[RECORDS FOR THE TASK Boundary: Start]

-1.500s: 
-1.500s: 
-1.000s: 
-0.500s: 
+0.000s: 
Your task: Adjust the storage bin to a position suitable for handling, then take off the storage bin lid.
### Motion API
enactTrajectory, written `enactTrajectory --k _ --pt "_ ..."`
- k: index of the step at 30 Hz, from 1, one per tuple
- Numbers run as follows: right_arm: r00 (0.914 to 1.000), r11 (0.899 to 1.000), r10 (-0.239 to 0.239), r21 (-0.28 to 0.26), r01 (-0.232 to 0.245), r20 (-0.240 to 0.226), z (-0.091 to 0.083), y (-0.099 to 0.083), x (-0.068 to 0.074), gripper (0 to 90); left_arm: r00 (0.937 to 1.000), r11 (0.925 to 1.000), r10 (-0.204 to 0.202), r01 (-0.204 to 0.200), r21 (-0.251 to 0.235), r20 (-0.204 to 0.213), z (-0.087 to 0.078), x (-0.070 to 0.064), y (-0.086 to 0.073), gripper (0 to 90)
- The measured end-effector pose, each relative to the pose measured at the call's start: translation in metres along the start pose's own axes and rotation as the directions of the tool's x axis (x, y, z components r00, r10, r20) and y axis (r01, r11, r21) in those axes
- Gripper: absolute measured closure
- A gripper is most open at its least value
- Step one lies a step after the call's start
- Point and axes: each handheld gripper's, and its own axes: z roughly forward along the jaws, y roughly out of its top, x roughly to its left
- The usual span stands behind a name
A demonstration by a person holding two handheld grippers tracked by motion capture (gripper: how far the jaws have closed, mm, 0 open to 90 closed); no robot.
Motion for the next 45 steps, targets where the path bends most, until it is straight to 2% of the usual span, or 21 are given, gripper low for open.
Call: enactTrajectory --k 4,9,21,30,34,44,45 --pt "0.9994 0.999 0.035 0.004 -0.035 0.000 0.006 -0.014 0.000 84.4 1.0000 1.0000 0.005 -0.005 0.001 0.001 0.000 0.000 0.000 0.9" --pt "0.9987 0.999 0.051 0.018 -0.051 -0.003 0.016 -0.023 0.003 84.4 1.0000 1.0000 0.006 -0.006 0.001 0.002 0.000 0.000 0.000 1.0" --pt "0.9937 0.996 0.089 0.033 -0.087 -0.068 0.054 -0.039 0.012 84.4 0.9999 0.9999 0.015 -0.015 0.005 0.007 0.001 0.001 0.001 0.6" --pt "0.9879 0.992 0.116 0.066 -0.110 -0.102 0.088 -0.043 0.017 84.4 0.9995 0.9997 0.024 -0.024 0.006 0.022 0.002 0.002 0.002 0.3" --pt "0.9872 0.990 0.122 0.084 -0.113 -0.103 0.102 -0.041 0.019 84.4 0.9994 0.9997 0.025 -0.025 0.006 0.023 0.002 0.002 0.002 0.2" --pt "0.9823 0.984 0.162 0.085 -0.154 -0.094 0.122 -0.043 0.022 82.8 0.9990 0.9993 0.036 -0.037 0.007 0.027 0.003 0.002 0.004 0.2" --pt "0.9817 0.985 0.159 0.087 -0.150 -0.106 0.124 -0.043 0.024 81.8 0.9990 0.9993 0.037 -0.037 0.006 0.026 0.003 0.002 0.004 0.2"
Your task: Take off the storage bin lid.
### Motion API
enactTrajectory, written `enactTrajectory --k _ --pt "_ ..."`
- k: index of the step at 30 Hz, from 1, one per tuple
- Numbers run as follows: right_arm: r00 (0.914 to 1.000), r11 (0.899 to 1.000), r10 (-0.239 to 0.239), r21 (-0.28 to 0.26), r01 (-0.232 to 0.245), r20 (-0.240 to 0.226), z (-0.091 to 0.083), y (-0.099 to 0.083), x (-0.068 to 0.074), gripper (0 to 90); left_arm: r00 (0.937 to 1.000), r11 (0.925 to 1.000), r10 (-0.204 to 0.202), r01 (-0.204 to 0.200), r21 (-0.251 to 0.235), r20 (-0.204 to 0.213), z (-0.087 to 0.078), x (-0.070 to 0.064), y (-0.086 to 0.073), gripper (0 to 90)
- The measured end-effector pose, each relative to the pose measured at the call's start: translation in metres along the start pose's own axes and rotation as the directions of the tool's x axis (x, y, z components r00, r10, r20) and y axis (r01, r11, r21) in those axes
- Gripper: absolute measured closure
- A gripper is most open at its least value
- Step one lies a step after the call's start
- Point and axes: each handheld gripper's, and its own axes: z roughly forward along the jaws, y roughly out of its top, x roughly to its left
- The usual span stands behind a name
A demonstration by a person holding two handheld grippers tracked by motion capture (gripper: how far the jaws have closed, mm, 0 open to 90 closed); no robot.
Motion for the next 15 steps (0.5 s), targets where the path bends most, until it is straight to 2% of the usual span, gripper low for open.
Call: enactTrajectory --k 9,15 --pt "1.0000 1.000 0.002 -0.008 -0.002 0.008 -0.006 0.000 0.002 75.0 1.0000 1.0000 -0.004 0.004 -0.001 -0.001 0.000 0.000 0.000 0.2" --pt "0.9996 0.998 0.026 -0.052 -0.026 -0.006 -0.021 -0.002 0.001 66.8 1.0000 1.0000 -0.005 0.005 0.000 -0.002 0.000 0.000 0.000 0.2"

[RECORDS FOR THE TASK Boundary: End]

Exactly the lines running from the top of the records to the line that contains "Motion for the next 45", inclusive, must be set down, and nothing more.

◆ REPLY ◆
-1.500s: 
-1.500s: 
-1.000s: 
-0.500s: 
+0.000s: 
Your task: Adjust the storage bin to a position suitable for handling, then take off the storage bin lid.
### Motion API
enactTrajectory, written `enactTrajectory --k _ --pt "_ ..."`
- k: index of the step at 30 Hz, from 1, one per tuple
- Numbers run as follows: right_arm: r00 (0.914 to 1.000), r11 (0.899 to 1.000), r10 (-0.239 to 0.239), r21 (-0.28 to 0.26), r01 (-0.232 to 0.245), r20 (-0.240 to 0.226), z (-0.091 to 0.083), y (-0.099 to 0.083), x (-0.068 to 0.074), gripper (0 to 90); left_arm: r00 (0.937 to 1.000), r11 (0.925 to 1.000), r10 (-0.204 to 0.202), r01 (-0.204 to 0.200), r21 (-0.251 to 0.235), r20 (-0.204 to 0.213), z (-0.087 to 0.078), x (-0.070 to 0.064), y (-0.086 to 0.073), gripper (0 to 90)
- The measured end-effector pose, each relative to the pose measured at the call's start: translation in metres along the start pose's own axes and rotation as the directions of the tool's x axis (x, y, z components r00, r10, r20) and y axis (r01, r11, r21) in those axes
- Gripper: absolute measured closure
- A gripper is most open at its least value
- Step one lies a step after the call's start
- Point and axes: each handheld gripper's, and its own axes: z roughly forward along the jaws, y roughly out of its top, x roughly to its left
- The usual span stands behind a name
A demonstration by a person holding two handheld grippers tracked by motion capture (gripper: how far the jaws have closed, mm, 0 open to 90 closed); no robot.
Motion for the next 45 steps, targets where the path bends most, until it is straight to 2% of the usual span, or 21 are given, gripper low for open.

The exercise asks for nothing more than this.